I believe the only solution to our current divide is through narrative, to tell our stories to one another, to get in the same room, around the same table, and talk about the common human experience. I have always found it powerfully redemptive to counsel people who do not share my political views. I learn so much, and gain so much empathy and understanding through our work together. Our shared human experience is evident in spite of our differences.

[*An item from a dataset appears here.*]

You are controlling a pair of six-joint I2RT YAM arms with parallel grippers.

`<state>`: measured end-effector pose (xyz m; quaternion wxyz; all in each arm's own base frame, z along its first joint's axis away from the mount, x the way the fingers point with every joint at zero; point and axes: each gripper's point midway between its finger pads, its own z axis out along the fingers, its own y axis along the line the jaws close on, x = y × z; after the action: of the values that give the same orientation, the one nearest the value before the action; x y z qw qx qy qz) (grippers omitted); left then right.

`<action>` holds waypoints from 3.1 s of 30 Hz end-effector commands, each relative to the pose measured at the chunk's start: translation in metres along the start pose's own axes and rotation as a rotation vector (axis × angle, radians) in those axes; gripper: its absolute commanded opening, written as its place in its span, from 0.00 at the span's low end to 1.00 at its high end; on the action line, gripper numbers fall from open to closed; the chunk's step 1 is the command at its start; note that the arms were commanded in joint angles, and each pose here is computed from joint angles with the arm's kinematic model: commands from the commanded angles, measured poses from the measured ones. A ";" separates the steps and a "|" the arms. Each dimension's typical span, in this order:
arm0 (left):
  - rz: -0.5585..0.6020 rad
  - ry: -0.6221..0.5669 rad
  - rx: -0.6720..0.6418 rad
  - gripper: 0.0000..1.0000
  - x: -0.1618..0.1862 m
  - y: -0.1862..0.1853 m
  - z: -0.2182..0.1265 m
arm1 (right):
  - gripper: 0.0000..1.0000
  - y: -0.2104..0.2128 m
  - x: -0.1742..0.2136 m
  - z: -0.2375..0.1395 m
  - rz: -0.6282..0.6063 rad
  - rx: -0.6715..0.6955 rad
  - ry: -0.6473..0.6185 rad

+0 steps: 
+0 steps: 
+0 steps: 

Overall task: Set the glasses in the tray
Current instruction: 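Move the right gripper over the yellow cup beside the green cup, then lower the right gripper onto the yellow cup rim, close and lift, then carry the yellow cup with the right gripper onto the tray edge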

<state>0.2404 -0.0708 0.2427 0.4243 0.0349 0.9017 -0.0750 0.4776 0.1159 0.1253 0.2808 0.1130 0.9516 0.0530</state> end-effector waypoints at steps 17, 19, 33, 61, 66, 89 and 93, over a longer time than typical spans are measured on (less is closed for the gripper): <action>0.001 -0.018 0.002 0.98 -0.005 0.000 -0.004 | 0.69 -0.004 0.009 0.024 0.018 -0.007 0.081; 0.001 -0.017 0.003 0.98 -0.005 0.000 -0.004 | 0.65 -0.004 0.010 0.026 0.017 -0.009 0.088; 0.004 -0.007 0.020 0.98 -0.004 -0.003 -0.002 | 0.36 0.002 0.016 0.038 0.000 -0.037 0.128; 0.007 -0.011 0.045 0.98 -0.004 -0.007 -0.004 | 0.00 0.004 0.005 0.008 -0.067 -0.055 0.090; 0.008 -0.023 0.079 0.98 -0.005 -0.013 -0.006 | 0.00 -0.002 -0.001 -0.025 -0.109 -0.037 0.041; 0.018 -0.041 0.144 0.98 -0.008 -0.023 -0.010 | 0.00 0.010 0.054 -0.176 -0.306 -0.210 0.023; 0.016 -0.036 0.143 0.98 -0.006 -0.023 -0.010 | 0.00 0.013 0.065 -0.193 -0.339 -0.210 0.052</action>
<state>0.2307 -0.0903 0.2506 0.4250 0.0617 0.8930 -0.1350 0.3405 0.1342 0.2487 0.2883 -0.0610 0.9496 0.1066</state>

We know that humans like to tell themselves that we are more interested in knowing the truth than we are in belonging. Not so. Belonging has always trumped truth. That’s how people remain in religious fundamentalism for generations; it is too painful to leave. They know the center doesn’t hold, but as long as they remain in the tribe, their friends do. Having lost literally thousands of friends, I get it. It can be lonely outside of your multi-generational tribe.

I want to be a part of healing the divide, not widening it. As a transgender woman, I have few opportunities to interact with people from the right. Just today I was made aware that my book is part of a controversy at a library in Mississippi. The book is displayed along with three others from the LGBTQ+ community. Apparently, the display caused the mayor of the town to withhold over $100,000 from the library and brought a lot of angry folks to a meeting of the board. I wish I could show up at the library and let people talk with me one-on-one.  Not about the book, or the display, but about who makes the best sweet tea in town. Finding the common ground that can unite us is critically important if we are ever going to bridge this divide.

In the 1930s, theologian Reinhold Niebuhr wrote what has become known as the Serenity Prayer. Niebuhr’s actual prayer was not exactly the same as the one that has been popularized. Here is his prayer as originally written. I prefer the original.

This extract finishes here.